OCR-D / page-to-alto

Convert PAGE (v. 2019) to ALTO (v. 2.0 - 4.2)
Apache License 2.0
13 stars 5 forks source link

failure on recursive regions #7

Closed bertsky closed 3 years ago

bertsky commented 3 years ago
Traceback (most recent call last):
  File "/data/ocr-d/ocrd_all/venv/bin/page-to-alto", line 8, in <module>
    sys.exit(main())
  File "/data/ocr-d/ocrd_all/venv/lib/python3.7/site-packages/click/core.py", line 1137, in __call__
    return self.main(*args, **kwargs)
  File "/data/ocr-d/ocrd_all/venv/lib/python3.7/site-packages/click/core.py", line 1062, in main
    rv = self.invoke(ctx)
  File "/data/ocr-d/ocrd_all/venv/lib/python3.7/site-packages/click/core.py", line 1404, in invoke
    return ctx.invoke(self.callback, **ctx.params)
  File "/data/ocr-d/ocrd_all/venv/lib/python3.7/site-packages/click/core.py", line 763, in invoke
    return __callback(*args, **kwargs)
  File "/data/ocr-d/ocrd_all/venv/lib/python3.7/site-packages/ocrd_page_to_alto/cli.py", line 31, in main
    converter.convert()
  File "/data/ocr-d/ocrd_all/venv/lib/python3.7/site-packages/ocrd_page_to_alto/convert.py", line 140, in convert
    self.convert_reading_order()
  File "/data/ocr-d/ocrd_all/venv/lib/python3.7/site-packages/ocrd_page_to_alto/convert.py", line 152, in convert_reading_order
    self.alto_printspace.find('.//*[@ID="%s"]' % id_cur).set('IDNEXT', id_next)
AttributeError: 'NoneType' object has no attribute 'set'
bertsky commented 3 years ago

Sorry, empty pages are not the problem. This happens on recursive structures:

<TextRegion id="r0">
  <TextRegion id="r1">...</TextRegion>
</TextRegion>

I guess the state in alto_printspace at that point does not yet contain the full sequence that page_page.getAllRegions() provides.

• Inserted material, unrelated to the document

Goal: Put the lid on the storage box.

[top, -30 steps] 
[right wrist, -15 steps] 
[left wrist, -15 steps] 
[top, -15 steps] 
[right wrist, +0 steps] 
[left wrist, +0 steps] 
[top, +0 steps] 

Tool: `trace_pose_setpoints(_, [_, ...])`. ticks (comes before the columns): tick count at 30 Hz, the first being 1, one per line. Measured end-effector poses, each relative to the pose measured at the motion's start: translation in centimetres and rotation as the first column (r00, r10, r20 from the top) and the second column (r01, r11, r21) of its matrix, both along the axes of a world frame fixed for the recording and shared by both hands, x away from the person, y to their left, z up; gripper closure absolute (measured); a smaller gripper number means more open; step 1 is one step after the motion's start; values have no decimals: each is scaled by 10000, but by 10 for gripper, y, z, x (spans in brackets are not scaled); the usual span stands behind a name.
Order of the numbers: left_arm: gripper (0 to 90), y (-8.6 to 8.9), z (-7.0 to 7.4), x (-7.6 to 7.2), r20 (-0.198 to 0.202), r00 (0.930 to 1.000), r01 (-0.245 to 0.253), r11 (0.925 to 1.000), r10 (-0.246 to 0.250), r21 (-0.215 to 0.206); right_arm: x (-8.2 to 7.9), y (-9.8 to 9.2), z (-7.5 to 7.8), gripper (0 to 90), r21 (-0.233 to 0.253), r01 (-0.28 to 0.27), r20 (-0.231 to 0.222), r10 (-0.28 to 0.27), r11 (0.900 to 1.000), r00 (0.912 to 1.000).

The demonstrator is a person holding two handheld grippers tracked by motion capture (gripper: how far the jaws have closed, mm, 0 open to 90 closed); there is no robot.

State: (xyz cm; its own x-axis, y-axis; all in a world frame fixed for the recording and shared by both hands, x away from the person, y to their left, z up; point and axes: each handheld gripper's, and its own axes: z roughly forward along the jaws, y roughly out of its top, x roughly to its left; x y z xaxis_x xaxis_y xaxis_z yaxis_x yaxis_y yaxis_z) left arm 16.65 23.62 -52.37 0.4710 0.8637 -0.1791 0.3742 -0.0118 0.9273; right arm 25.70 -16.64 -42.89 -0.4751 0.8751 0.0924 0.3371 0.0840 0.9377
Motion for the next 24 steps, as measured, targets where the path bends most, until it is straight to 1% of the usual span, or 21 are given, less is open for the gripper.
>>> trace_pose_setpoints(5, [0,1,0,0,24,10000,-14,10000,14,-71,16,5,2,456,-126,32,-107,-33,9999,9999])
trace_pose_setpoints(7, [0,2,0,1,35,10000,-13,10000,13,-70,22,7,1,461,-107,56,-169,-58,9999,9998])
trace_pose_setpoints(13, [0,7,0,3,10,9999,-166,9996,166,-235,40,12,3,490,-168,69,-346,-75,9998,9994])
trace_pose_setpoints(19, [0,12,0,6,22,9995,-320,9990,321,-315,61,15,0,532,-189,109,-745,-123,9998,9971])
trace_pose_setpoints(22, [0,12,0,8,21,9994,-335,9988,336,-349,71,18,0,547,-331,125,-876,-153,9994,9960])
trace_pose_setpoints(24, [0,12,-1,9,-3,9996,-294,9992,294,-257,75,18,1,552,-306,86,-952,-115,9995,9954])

On the one hand, it's good that we see a failure if regions get lost. But then how do we fix the recursion?

bertsky commented 3 years ago

I guess the state in alto_printspace at that point does not yet contain the full sequence that page_page.getAllRegions() provides.

Could that simply be depth 1 vs 0?

https://github.com/kba/page-to-alto/blob/4f1e93d0f2173a4f8865090e60f8a8697d715131/ocrd_page_to_alto/convert.py#L150

https://github.com/kba/page-to-alto/blob/4f1e93d0f2173a4f8865090e60f8a8697d715131/ocrd_page_to_alto/convert.py#L286

bertsky commented 3 years ago

Could that simply be depth 1 vs 0?

Indeed!